Count every line in the entries below that contains the word "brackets", and give only that number.
BEGIN
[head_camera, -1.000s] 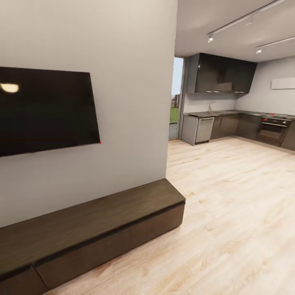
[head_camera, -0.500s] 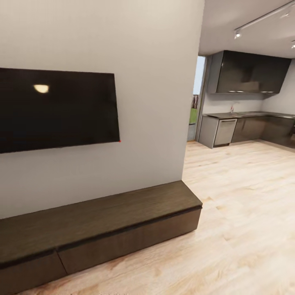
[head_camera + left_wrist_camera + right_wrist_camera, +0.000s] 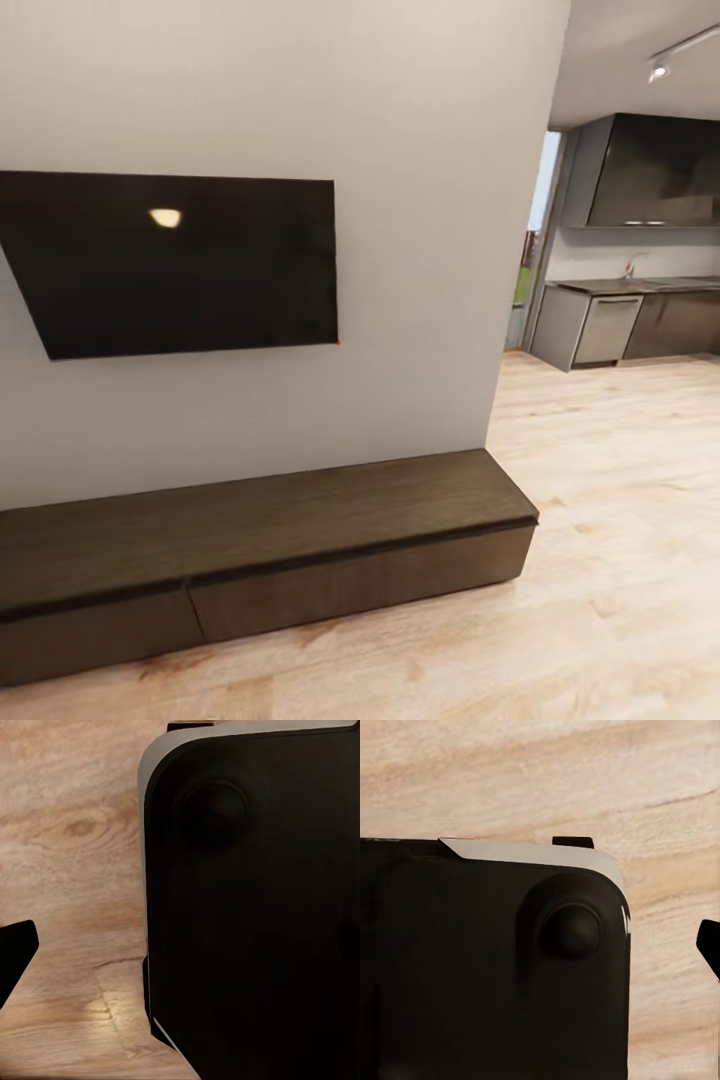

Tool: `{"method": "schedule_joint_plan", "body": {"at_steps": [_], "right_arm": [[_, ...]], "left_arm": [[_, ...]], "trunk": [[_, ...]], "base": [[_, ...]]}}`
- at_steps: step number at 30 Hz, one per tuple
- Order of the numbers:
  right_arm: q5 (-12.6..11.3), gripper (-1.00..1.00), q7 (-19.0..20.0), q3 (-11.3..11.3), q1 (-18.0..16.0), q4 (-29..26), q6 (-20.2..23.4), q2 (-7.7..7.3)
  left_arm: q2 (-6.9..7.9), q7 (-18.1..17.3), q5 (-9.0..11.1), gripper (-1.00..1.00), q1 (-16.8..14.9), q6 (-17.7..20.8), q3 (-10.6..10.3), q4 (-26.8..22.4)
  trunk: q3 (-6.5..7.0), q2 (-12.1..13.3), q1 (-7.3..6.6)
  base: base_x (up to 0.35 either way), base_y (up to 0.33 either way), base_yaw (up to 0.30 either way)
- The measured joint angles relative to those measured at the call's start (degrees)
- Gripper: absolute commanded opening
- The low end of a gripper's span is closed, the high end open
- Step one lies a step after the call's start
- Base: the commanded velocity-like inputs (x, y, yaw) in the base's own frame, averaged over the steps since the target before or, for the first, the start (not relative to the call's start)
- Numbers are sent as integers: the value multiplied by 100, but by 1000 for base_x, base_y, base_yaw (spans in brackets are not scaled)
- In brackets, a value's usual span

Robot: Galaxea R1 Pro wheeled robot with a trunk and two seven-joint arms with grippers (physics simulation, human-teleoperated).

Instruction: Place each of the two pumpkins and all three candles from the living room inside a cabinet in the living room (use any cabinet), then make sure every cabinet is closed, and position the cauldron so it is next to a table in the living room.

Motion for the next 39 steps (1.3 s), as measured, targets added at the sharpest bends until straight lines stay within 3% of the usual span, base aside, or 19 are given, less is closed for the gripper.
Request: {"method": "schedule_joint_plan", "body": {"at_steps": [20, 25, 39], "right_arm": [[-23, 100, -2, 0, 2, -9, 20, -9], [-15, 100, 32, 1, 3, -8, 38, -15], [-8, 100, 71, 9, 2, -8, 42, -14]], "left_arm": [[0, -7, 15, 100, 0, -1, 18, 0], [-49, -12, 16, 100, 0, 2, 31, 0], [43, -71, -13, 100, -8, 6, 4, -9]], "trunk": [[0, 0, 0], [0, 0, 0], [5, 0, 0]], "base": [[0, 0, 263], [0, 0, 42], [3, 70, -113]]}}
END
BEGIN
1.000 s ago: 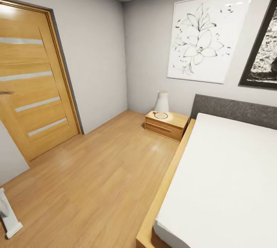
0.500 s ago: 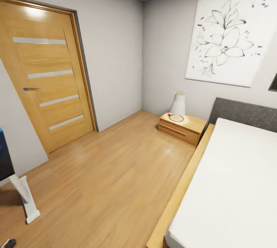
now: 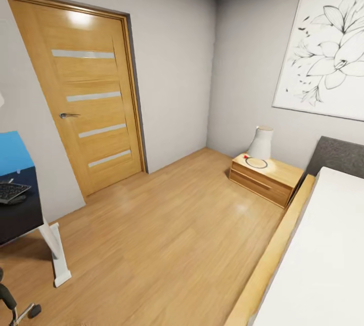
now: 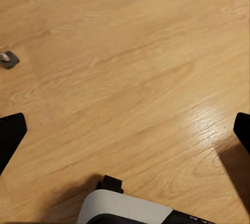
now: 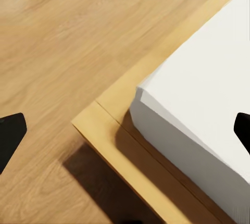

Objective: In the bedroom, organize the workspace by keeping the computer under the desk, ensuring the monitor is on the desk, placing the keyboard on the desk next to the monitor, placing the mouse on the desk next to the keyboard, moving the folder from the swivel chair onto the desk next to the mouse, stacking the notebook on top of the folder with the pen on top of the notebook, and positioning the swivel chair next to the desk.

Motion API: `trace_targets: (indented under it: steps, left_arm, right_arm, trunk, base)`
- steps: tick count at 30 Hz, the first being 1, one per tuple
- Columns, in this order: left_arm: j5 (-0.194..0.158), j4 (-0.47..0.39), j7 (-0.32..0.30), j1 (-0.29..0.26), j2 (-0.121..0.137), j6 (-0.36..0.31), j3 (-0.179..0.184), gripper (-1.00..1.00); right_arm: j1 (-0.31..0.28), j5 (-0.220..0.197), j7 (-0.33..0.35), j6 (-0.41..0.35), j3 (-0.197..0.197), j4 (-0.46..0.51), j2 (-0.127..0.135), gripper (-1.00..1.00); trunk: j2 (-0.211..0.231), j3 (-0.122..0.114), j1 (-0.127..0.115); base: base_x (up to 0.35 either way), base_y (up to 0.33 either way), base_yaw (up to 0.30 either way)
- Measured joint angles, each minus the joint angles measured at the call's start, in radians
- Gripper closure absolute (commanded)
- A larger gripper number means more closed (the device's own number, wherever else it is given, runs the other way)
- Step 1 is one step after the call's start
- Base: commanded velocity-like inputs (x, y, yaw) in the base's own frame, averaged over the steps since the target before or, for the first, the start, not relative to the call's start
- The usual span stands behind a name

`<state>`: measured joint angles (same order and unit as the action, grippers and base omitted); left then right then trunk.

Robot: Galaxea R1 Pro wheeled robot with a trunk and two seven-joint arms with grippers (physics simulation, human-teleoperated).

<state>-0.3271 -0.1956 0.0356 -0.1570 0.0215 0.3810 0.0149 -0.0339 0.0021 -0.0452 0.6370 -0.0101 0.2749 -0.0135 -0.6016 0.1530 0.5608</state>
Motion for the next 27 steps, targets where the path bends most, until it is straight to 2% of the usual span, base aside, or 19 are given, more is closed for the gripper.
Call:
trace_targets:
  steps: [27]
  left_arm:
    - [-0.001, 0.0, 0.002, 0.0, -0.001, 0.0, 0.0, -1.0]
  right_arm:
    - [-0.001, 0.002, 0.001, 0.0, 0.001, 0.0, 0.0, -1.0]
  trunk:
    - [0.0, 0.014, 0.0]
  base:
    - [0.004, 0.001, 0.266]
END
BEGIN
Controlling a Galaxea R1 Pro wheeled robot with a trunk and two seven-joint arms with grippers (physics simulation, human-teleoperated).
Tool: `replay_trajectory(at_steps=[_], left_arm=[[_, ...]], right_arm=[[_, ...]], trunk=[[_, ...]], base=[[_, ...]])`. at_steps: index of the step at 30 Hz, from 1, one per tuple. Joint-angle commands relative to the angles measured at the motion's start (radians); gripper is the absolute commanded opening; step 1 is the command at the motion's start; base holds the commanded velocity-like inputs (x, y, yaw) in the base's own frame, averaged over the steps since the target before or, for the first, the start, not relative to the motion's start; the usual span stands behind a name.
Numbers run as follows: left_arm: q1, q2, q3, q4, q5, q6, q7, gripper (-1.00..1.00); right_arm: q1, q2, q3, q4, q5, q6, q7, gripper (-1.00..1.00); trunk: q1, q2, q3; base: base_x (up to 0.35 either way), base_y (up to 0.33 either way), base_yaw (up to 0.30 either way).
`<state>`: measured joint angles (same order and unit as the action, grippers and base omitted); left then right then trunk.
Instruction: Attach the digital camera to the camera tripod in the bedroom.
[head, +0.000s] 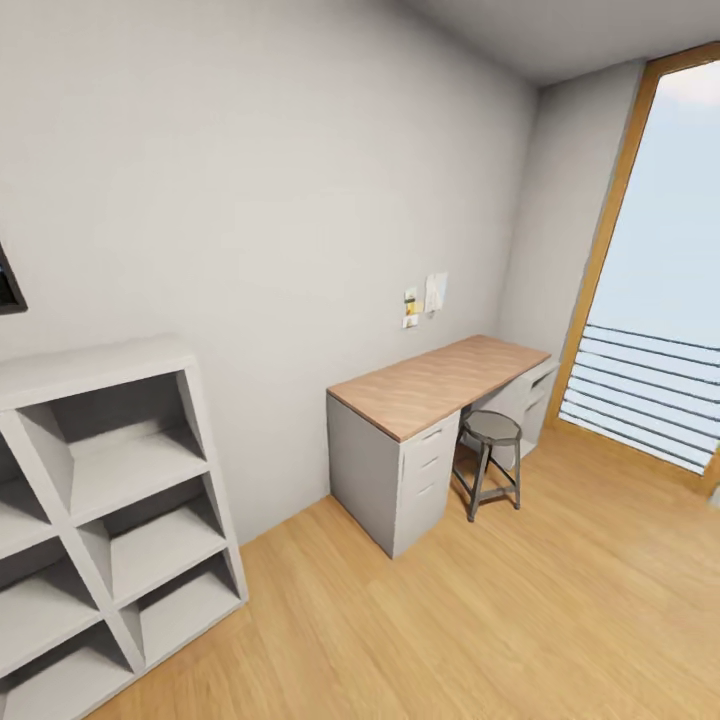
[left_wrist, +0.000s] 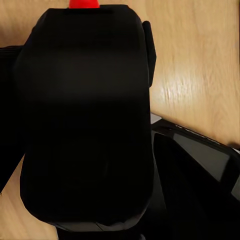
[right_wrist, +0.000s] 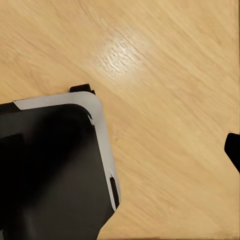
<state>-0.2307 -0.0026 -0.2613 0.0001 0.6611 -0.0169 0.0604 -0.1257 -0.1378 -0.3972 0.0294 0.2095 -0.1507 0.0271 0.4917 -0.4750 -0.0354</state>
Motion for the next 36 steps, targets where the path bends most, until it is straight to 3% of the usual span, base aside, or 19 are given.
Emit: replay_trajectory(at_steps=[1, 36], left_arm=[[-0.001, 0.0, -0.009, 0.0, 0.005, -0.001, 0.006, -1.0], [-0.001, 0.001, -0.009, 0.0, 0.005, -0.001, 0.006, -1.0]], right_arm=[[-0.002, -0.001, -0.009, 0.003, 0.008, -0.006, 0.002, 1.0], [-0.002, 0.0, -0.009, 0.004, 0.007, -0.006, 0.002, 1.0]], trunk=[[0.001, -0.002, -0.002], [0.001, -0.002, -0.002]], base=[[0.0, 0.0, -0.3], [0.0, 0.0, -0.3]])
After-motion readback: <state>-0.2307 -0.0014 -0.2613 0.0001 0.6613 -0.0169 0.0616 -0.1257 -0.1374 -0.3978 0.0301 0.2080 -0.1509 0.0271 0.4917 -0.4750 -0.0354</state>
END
Exercise answer: 2